Pensé que el orden y la serenidad volvería recorriendo la colección permanente del Reina Sofía, pero no fue así. Recorrí sus salas en un lunes, intentando acabar antes de las 18h, para evitar encontrarme con mucha gente, porque a partir de esa hora es gratuito. Tampoco lo logré: Llegada la hora, vi venir un tumulto en dirección contraria por el corredor que iniciaba.
El trayecto, que intentaba hacer lineal y de arriba a abajo, me resultó imposible, porque no sé por qué razón
alguna exposición anunciada permanecía cerrada.
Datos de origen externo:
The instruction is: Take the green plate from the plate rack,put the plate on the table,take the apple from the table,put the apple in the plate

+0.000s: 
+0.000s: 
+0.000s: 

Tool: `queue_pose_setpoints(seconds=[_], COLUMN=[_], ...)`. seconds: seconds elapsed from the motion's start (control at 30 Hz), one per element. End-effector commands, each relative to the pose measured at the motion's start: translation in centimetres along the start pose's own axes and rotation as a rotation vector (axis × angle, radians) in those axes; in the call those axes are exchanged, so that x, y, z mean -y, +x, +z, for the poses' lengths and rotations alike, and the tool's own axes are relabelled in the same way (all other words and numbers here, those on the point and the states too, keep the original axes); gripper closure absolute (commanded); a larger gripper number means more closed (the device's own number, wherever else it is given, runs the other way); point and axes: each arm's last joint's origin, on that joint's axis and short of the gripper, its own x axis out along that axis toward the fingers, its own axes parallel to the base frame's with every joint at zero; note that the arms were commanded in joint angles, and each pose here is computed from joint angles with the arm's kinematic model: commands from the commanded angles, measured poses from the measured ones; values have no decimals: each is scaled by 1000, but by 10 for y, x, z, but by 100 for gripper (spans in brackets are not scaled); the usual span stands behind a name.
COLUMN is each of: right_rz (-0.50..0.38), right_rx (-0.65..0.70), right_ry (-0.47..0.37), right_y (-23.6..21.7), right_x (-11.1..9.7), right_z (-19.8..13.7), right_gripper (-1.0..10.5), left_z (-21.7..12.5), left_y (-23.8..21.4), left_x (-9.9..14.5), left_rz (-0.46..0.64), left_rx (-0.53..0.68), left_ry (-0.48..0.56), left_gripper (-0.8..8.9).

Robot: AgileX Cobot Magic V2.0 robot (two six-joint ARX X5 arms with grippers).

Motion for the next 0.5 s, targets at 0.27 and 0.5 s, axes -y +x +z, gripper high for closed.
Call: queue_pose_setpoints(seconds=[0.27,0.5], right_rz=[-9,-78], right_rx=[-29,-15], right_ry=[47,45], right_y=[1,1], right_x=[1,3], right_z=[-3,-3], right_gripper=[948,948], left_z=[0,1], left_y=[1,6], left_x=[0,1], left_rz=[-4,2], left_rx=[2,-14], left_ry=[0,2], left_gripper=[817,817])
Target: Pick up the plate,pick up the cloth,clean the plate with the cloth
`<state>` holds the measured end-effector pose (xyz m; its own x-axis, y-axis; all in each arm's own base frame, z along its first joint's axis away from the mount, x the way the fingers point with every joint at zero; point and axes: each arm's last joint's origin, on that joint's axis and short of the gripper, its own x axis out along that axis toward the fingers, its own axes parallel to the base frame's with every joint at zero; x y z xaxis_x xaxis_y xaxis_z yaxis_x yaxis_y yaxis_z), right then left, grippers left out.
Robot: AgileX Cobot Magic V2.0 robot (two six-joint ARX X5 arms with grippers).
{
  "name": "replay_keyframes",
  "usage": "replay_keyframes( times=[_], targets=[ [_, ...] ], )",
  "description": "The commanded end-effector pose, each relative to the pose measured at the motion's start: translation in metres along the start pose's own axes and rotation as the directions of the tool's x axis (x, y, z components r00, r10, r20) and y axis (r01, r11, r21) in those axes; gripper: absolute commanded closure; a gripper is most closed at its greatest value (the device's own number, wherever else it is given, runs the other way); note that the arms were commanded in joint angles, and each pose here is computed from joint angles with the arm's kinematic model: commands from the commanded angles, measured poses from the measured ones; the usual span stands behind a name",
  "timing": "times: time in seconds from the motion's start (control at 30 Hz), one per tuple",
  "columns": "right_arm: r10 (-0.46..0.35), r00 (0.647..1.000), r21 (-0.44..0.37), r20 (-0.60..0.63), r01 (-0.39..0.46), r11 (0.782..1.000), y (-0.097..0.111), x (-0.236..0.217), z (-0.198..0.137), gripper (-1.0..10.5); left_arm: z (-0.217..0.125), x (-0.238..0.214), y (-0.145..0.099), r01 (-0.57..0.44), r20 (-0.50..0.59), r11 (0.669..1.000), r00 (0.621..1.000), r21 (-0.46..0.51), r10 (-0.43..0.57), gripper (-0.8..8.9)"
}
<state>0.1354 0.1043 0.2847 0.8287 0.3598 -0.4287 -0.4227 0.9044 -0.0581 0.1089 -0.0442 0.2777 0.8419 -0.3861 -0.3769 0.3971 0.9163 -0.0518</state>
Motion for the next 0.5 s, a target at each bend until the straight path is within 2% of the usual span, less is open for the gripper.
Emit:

Además, al poco de empezar quise ir al lavabo, y más tarde, ya tranquilo en ese sentido, quise escapar de la gentada. El acceso al lavabo de la planta en que me encontraba estaba cerrado y a partir de entonces todo fue mal. Trayectos entre pisos realizados en ascensor me dejaban en tierra desconocida, no sabia en medio de qué sección y hacía qué lado complementarla. Eso, para alguien como yo que intenta mantener siempre presente la orientación y rumbo prefijado, es terrible.
Comprobé, eso sí, que la nueva ordenación comporta reunir en un mismo espacio diferentes aproximaciones a lo tratado. Libros, carteles, fotografía e incluso cine dialogan con dibujos y pinturas, que eran inicialmente casi lo único mostrado.
Mareado como una sopa después de las horas transcurridas ahí dentro, con ganas de acabar pero no saltarme algo atractivo, recorrí algún apartado parcialmente en sus dos sentidos, con cortinas y oscuridades que de ninguna forma permitían la mirada superficial que ya finalmente buscaba.
Resumen: que se debe planificar muy bien lo que se quiere ver, asegurarse que es lo que realmente quiere verse y atenerse a ello.
Fotografié alguna que otra obra, normalmente de aquellas que, por familiares, me resultaron luminosas y me ofrecieron la serenidad buscada.










Me sorprendió ver este cartel de la presentación de “La Comune” en Cinema du Peuple. Hace poco hicimos referencia al mismo en una exposición sobre cineclubismo, porque resulta ser de 1914 y, como tal, de la por el momento más antigua sesión de cine-club documentada. Pero lo que me dejó sorprendido es -lo desconocía-que la película es de Armand Guerra, seudónimo de un cineasta anarquista valenciano. Evidentemente estaba ahí por decisión clara del director del Reina Sofía, también valenciano.
Marcas de óxido que dejan las obras de Richard Serra en el mármol del pavimento.